◆ Instructions to follow
Go to the line in the entries below that holds "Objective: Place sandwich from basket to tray" and repeat exactly from there through the line that holds "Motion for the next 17", inclusive.

(Data to examine begins)

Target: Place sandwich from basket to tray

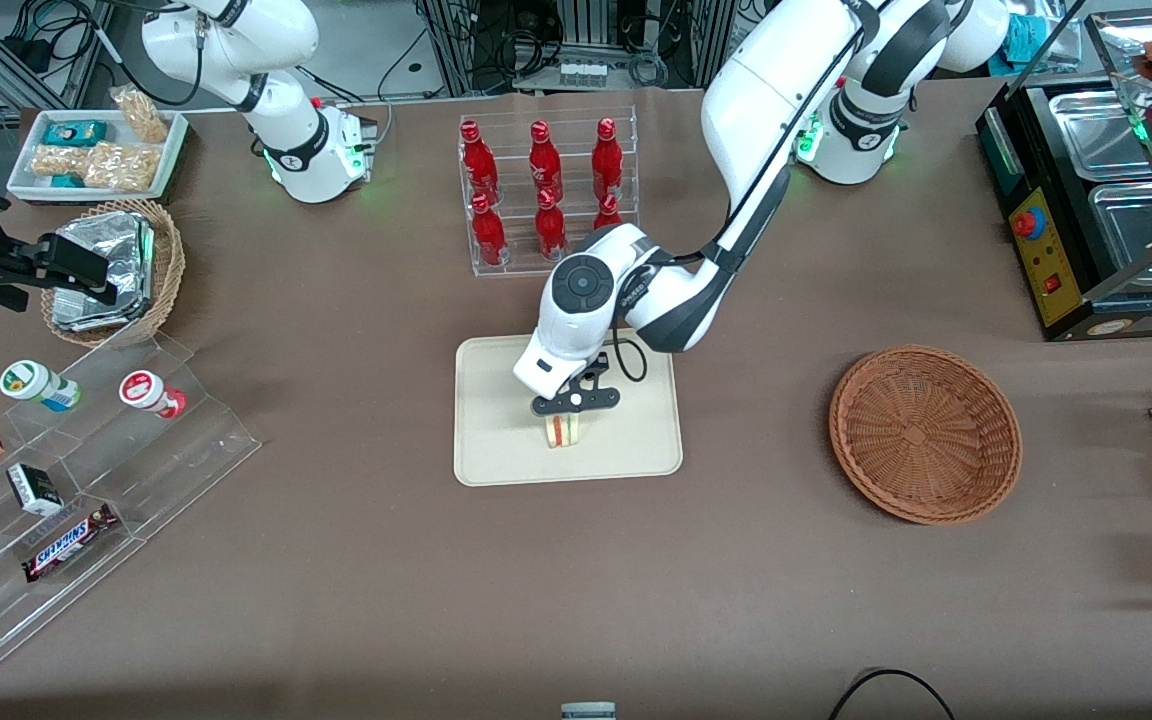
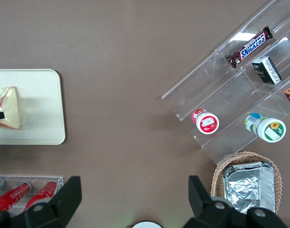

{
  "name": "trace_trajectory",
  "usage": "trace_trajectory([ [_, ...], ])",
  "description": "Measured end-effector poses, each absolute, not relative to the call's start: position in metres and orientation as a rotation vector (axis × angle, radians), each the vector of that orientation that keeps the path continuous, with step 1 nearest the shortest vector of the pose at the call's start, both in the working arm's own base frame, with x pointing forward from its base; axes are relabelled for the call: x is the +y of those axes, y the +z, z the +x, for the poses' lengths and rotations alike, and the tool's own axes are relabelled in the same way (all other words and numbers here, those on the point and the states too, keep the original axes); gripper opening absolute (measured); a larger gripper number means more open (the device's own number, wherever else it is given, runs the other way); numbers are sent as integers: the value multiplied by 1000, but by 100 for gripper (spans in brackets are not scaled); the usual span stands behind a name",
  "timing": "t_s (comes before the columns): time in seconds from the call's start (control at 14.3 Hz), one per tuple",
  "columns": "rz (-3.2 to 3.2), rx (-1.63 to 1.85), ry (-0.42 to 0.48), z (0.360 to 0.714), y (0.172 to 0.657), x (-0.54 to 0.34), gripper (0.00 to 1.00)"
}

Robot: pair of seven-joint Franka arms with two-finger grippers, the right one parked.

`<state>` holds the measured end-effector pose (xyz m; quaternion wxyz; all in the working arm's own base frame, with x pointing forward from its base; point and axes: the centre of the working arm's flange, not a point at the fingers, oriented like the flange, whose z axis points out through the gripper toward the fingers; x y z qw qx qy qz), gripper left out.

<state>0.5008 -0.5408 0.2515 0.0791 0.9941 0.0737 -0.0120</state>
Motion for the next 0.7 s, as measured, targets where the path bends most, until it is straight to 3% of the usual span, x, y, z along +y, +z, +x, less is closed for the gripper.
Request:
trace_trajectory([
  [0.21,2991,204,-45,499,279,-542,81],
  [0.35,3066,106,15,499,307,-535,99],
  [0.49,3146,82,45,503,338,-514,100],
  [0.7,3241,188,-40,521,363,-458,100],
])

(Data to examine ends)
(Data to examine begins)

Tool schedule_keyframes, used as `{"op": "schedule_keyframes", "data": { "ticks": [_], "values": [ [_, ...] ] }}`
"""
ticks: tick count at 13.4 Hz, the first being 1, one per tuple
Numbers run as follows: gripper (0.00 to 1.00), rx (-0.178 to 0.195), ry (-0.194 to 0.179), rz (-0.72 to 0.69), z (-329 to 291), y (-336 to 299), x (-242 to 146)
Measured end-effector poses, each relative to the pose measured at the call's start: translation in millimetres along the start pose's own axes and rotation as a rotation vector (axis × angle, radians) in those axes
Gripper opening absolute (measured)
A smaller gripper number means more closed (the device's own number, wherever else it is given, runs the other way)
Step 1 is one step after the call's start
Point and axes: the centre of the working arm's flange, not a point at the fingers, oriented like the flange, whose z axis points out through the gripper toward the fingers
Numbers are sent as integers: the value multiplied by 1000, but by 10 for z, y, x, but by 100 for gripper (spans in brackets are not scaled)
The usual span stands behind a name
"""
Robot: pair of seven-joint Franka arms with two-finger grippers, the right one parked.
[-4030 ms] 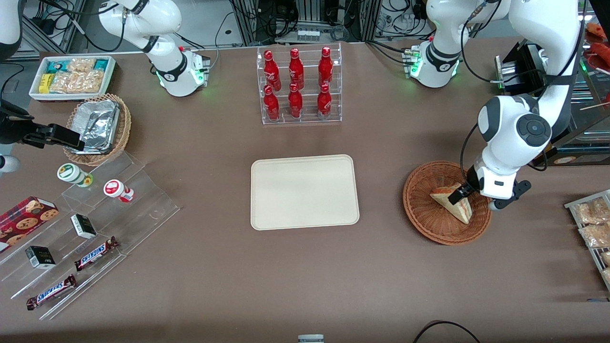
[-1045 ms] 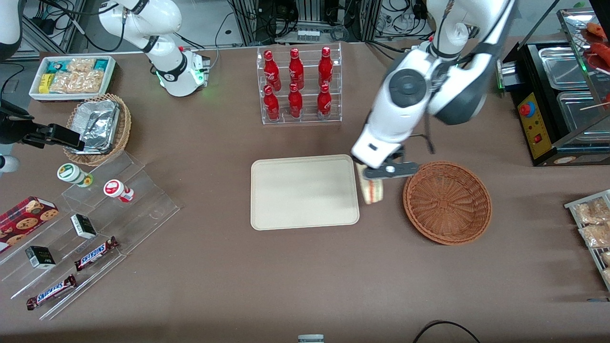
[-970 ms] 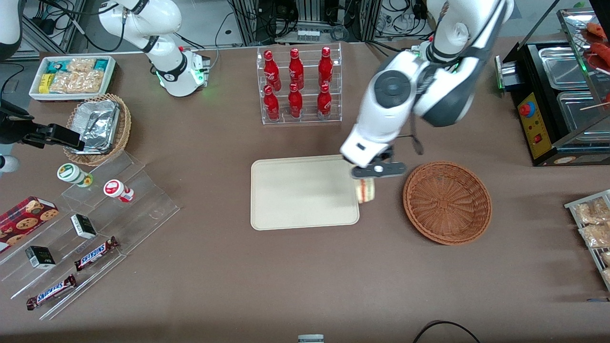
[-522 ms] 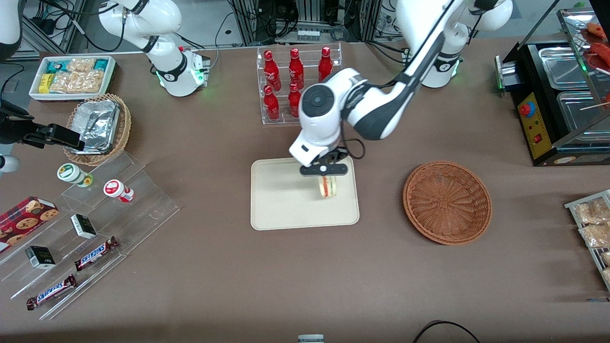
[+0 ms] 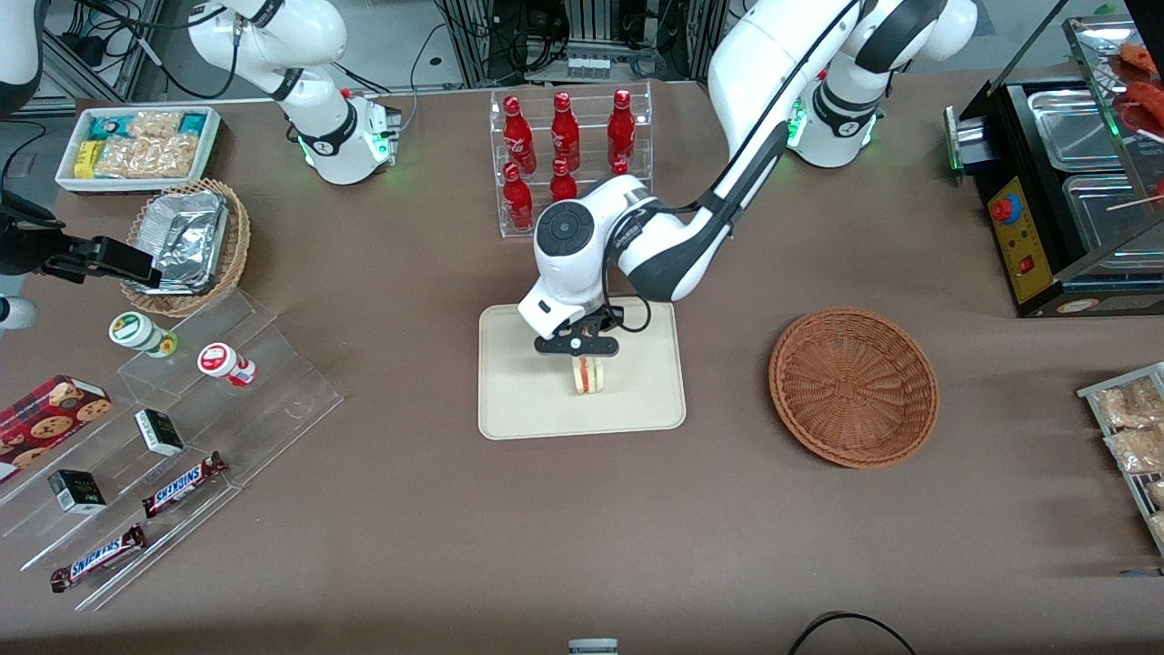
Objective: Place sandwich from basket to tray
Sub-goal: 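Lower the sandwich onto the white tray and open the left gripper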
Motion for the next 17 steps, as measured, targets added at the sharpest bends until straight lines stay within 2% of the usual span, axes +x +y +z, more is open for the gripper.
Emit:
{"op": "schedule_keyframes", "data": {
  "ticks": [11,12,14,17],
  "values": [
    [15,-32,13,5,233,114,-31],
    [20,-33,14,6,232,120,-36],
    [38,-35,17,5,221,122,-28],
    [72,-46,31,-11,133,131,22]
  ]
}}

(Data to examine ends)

◆ Written response
Objective: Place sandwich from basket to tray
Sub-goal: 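Lower the sandwich onto the white tray and open the left gripper
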Motion for the next 17 steps, as measured, targets added at the sharpest bends until straight lines stay within 2% of the usual span, axes +x +y +z, more is open for the gripper.

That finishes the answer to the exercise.